The resolution of distressed CMBS loans was a major driver that lowered the delinquency rate in April. The removal of these loans created 30 basis points of downward pressure on the delinquency number, according to Trepp.

Over $800 million in loans that were delinquent in March managed to payoff without a loss in April. Almost all of these notes were listed as non-performing loans that were past their maturing dates as of March. The removal of these loans from the delinquent category added 15 basis points of downward pressure to the rate.

Loans that cured put an additional 35 basis points of downward pressure on the delinquency rate. Improvement in this category was spearheaded by several large loan modifications, including the $375 million Belnord loan.

There were $1.6 billion in newly delinquent loans in April, which put about 30 basis points of upward pressure on the delinquency rate. This was well below the average of $2.7 billion in new delinquencies in February and March.
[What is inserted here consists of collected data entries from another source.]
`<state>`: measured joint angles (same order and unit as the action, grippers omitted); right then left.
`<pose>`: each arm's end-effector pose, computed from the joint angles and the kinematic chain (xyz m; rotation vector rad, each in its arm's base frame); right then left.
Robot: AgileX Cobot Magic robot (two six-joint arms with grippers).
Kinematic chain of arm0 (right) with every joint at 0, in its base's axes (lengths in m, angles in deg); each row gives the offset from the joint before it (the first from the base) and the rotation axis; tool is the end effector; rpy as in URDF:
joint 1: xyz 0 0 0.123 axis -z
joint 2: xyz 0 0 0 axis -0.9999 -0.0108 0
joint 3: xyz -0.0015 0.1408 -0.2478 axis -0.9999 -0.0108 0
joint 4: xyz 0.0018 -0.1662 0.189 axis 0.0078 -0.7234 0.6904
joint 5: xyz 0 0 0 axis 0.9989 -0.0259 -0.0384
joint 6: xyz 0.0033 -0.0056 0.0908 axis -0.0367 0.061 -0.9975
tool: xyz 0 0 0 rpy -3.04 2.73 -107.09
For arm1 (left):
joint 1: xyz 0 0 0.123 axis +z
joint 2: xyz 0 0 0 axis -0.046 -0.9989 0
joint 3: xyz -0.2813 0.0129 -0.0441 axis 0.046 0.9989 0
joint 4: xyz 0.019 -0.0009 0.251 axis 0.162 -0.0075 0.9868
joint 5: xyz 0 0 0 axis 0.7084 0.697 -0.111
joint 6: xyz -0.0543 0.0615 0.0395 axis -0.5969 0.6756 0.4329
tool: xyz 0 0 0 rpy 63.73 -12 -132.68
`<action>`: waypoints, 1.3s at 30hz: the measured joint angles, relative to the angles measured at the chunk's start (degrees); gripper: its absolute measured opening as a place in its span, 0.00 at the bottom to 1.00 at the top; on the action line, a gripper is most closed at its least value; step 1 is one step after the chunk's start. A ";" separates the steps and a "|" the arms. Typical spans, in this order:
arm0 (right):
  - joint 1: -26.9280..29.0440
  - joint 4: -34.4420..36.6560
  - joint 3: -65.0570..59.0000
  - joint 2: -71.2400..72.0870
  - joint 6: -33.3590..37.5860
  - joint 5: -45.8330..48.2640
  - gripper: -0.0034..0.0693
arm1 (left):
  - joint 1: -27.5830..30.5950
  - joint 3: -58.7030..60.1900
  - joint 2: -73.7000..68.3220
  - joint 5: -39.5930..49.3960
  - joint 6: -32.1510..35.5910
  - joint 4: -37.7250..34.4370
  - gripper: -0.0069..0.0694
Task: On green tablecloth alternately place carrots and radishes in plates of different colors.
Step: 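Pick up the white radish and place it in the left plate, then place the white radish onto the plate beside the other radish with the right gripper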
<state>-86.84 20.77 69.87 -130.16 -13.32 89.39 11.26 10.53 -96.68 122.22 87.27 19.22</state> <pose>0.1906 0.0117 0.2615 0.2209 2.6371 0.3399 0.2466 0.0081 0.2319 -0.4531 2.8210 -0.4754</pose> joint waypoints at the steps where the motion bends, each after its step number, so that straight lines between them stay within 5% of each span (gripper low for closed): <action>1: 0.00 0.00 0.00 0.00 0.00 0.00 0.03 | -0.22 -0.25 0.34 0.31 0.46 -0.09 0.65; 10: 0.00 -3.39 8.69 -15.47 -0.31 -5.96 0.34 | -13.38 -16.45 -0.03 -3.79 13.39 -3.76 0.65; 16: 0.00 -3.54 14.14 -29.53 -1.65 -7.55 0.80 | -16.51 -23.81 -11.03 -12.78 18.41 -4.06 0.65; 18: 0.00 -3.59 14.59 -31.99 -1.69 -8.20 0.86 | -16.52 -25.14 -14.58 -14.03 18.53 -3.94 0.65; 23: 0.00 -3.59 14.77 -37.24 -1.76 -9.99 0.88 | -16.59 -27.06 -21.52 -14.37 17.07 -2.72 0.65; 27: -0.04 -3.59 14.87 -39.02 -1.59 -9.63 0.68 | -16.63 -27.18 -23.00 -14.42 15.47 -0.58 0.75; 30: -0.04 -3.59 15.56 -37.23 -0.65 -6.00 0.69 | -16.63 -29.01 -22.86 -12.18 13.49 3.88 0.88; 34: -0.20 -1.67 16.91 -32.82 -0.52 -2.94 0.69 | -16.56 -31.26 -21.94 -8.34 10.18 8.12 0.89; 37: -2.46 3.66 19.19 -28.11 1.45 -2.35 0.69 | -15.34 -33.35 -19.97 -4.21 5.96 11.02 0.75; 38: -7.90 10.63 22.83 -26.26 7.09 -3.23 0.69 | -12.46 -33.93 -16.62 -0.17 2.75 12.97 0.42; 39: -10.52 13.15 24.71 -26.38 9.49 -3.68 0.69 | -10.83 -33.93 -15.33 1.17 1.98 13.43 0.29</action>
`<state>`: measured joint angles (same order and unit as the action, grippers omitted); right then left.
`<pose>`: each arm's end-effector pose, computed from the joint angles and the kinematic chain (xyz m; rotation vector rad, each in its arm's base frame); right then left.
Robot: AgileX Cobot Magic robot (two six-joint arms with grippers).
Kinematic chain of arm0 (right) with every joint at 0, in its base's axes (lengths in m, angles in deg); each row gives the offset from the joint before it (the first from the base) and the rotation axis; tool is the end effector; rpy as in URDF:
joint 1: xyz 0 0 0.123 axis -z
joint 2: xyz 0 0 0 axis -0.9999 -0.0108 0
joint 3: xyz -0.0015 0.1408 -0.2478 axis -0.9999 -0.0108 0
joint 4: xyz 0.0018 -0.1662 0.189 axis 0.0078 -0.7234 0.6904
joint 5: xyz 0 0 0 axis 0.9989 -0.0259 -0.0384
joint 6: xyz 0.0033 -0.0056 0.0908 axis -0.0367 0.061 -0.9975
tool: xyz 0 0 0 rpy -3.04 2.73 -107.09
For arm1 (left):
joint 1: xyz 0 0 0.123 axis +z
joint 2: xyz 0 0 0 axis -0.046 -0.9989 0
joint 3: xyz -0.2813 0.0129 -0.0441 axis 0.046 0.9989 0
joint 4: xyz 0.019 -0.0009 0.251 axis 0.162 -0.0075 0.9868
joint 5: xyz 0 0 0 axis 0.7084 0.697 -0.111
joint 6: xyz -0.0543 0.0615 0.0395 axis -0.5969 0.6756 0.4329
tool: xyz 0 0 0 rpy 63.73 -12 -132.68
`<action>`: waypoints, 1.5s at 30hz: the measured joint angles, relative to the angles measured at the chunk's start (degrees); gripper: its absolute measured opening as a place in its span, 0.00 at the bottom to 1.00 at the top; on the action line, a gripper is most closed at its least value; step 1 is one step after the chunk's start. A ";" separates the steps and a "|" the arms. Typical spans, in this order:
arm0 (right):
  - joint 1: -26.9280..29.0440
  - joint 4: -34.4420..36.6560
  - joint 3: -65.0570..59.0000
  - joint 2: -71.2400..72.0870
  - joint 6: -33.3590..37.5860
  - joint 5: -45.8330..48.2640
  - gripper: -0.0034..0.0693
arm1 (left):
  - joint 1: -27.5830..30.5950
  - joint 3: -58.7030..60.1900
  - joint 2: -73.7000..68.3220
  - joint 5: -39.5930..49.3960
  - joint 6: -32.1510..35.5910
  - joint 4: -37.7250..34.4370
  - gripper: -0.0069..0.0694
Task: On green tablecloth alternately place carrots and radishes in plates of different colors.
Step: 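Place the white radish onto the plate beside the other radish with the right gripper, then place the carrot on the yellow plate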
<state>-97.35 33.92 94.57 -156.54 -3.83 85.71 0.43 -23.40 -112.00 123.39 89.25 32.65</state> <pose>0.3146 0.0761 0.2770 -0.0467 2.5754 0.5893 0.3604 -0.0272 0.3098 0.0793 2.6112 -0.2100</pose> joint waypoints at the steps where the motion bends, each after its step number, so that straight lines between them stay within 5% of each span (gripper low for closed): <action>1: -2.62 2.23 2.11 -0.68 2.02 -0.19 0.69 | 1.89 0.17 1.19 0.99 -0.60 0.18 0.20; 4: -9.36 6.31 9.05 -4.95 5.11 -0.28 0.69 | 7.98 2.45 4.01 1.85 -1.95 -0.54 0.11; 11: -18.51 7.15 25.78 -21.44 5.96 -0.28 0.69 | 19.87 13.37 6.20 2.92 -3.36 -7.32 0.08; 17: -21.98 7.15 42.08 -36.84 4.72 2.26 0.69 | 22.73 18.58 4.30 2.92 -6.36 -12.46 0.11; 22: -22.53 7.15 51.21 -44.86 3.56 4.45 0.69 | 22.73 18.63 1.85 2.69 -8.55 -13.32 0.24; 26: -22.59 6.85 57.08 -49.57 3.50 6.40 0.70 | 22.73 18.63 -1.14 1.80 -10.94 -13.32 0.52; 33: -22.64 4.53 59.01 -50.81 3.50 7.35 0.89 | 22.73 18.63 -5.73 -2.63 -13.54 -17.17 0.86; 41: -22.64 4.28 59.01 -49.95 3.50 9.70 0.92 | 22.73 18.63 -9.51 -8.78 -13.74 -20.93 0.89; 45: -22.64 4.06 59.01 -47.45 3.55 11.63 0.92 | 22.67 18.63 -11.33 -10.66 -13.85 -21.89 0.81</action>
All major property types saw their delinquency rates fall in April. Hotel and apartment loans led the pack, each with more than 100 basis points in improvement.

The reduction in the lodging rate was a result of three big MSREF Portfolio loans paying off in full. The three loans totaled over $500 million, and all three were listed as non-performing loans that were past their maturity dates as of March.

The drop in the multifamily rate was driven by the curing of the aforementioned Belnord loan and the restructuring of the $194.6 million Babcock and Brown FX3 portfolio loan. The latter was written down by over $67 million, but with the assumption of the note by the new borrowers, the loan was brought current.